Le parti de gauche italien Potere al Popolo a été infiltré pendant des mois par des policiers infiltrés, ce qui a conduit les militants à tirer la sonnette d’alarme sur les tactiques autoritaires croissantes. Par Ana Vračar
Le parti politique de gauche italien Potere al Popolo a annoncé qu’il avait découvert que pendant environ 10 mois, un officier de 21 ans avait infiltré le parti. Le jeune officier s’est fait passer pour un partisan, se joignant à des mobilisations et à des discussions politiques tout en partageant apparemment des informations avec les autorités de l’État, a déclaré mardi le parti.
Potere al Popolo et d’autres groupes progressistes ont dénoncé l’incident comme un signe troublant de l’autoritarisme croissant du gouvernement de Giorgia Meloni et des structures étatiques alignées sur ses ministres. « La situation, si nous commençons à relier les points, devient de plus en plus inquiétante », a écrit le parti dans un communiqué. « D’abord, l’information de l’espionnage via le logiciel espion Paragon ciblant des journalistes (Fanpage) et des ONG (Mediterranea), puis l’infiltration d’un parti politique. Devons-nous croire que ce gouvernement est si intolérant à l’égard de la dissidence qu’il doit recourir à des tactiques de régime ?

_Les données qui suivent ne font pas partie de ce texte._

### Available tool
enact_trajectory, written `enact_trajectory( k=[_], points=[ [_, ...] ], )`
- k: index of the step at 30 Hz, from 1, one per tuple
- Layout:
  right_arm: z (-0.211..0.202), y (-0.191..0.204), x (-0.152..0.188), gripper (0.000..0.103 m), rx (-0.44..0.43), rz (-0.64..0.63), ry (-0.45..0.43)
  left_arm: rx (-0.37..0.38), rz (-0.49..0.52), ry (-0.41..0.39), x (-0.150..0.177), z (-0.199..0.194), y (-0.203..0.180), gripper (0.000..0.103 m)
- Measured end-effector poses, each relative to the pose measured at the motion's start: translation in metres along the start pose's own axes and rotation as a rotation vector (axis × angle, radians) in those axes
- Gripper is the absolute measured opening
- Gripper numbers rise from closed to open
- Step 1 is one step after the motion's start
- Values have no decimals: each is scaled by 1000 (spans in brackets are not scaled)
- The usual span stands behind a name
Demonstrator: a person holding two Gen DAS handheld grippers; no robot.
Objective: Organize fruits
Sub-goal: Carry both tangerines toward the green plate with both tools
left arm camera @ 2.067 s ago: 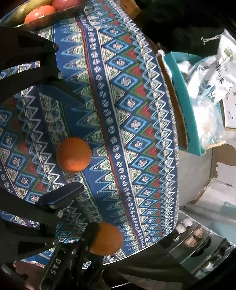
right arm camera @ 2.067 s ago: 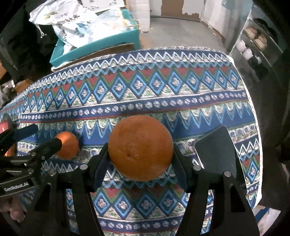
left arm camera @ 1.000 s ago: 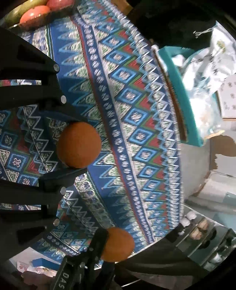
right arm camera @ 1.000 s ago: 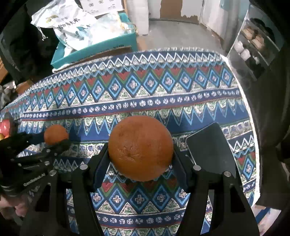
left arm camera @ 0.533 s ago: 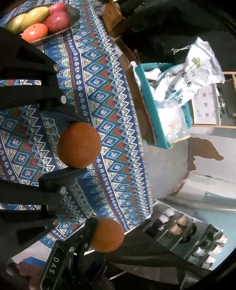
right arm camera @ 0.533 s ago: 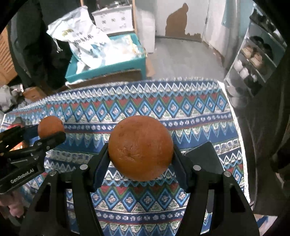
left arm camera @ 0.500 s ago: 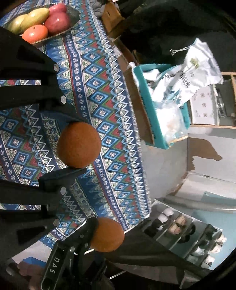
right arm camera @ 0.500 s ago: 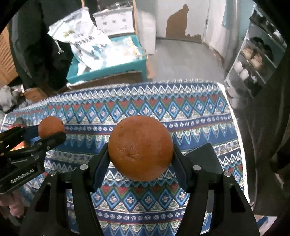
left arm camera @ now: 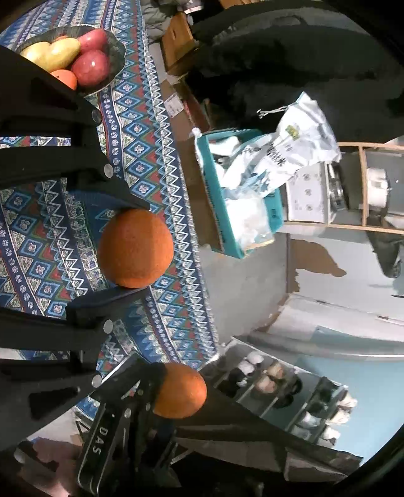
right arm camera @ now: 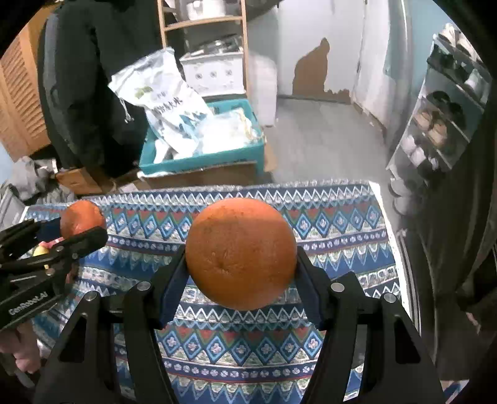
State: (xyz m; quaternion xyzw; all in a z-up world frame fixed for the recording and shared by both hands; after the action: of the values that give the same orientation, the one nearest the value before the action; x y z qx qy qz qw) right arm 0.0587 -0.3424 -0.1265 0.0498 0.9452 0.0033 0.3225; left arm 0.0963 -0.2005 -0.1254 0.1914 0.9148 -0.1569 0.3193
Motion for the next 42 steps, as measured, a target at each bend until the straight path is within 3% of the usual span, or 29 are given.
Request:
enact_trajectory(
  k=[23, 42],
  points=[
    [-71, 66, -39, 65, -76, -78, -157, -35, -41, -138, -7, -94, 44, 47],
    [-55, 162, -44, 65, -202, -166, -105, -127, -156, -134, 28, -124, 130, 47]
  ],
)
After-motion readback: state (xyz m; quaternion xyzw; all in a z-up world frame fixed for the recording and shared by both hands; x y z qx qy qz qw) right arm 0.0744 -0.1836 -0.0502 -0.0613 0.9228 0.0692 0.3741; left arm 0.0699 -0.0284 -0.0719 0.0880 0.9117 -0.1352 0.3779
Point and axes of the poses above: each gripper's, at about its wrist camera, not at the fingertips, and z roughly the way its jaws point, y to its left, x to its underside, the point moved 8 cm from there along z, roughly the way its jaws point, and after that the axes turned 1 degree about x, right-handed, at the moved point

Comment l’infiltration a été découverte
Giuliano Granato, porte-parole de Potere al Popolo, a d’abord partagé la nouvelle dans une interview avec le média Fanpage. Il a décrit comment la section napolitaine du parti avait été approchée par un jeune homme prétendant être un étudiant d’une autre ville. Peu de temps après, il a commencé à participer à toutes les activités et mobilisations du parti, des efforts anti-expulsion à l’Assemblée nationale en passant par les préparatifs de la Journée internationale des travailleurs. « Il était toujours présent lors des événements politiques », a déclaré Granato à Fanpage. « Mais il n’a jamais noué de liens personnels avec ses membres. Pas de soirées, pas de bières, pas de dîners. C’est assez étrange pour un étudiant de l’extérieur de la ville. »

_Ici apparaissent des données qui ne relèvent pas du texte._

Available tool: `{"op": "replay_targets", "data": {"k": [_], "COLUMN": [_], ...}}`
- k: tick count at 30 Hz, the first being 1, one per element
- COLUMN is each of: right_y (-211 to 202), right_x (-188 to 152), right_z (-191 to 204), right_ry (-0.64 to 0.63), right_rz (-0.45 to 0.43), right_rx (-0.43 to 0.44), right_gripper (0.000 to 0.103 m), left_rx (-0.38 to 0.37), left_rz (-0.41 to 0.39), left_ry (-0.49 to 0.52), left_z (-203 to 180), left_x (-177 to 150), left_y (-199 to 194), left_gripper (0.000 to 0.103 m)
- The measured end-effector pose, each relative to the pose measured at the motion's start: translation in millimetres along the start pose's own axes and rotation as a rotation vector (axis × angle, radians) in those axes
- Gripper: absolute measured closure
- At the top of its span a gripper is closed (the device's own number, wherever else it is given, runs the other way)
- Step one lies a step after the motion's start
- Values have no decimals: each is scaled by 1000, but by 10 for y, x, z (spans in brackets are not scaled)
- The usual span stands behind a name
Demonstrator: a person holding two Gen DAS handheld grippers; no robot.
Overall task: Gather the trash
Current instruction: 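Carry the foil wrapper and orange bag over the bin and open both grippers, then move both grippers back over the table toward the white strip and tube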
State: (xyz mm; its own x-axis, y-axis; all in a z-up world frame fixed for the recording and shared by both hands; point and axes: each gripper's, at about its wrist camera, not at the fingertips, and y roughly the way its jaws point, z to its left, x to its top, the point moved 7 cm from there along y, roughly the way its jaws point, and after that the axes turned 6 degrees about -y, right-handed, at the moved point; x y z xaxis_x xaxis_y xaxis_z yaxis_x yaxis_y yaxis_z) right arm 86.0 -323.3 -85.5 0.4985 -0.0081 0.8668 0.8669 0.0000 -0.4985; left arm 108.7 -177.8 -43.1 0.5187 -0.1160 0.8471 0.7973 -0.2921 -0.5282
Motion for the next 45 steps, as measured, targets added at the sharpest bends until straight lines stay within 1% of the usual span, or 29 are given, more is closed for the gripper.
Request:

Les doutes initiaux des militants les ont incités à se pencher sur leur supposé camarade. Bien qu’ils aient trouvé étonnamment peu de choses sur les médias sociaux, une simple recherche sur Google en a révélé beaucoup plus. Ils ont découvert des dossiers du jeune homme diplômé d’un cours de police en 2023, ainsi que plusieurs photos de lui en uniforme de police et aux côtés d’autres officiers. Leurs soupçons ont atteint leur paroxysme après les manifestations du 1er mai, lorsqu’il a été observé dans une conversation controversée dans un restaurant, ce qui a conduit les membres du parti à conclure qu’il partageait probablement des informations sur leurs activités. Ils ont décidé de le confronter.
« Quand nous lui avons dit qu’il n’était plus le bienvenu et qu’il n’avait pas besoin de demander pourquoi, parce que cela insulterait à la fois son intelligence et la nôtre, il n’a même pas essayé de le nier, de s’expliquer ou de faire semblant de mal comprendre », a raconté Granato dans l’interview avec Fanpage. « Il nous a simplement souhaité une bonne journée et s’est éloigné. »
La même personne a ensuite tenté de rétablir le contact avec les membres du parti, mais a abandonné après avoir été confrontée aux preuves, y compris des photos de lui en uniforme. L’ensemble de l’épisode a laissé peu de doute, selon Potere al Popolo, que le groupe avait été soumis à un acte calculé – bien que plutôt peu coûteux – de surveillance politique. L’infiltré n’avait pas reçu d’histoire de couverture plus substantielle ou d’un autre nom, entre autres choses.
Il ne s’agit pas d’un problème isolé, mais d’une menace plus large
Dans le contexte plus large de la pression de Meloni pour des formes de répression de plus en plus agressives, y compris le récent décret de sécurité, Potere al Popolo a averti que la situation pourrait dépasser l’autoritarisme et se diriger vers une dictature pure et simple. « Cette histoire ne nous concerne pas seulement », a écrit Granato sur X, « mais du type de « démocratie » envisagé par l’appareil d’État et le gouvernement Meloni : un modèle de société de plus en plus réactionnaire et autoritaire. La démocratie n’existe pas si l’État entre chez vous, vous espionne, vous infiltre et vous criminalise.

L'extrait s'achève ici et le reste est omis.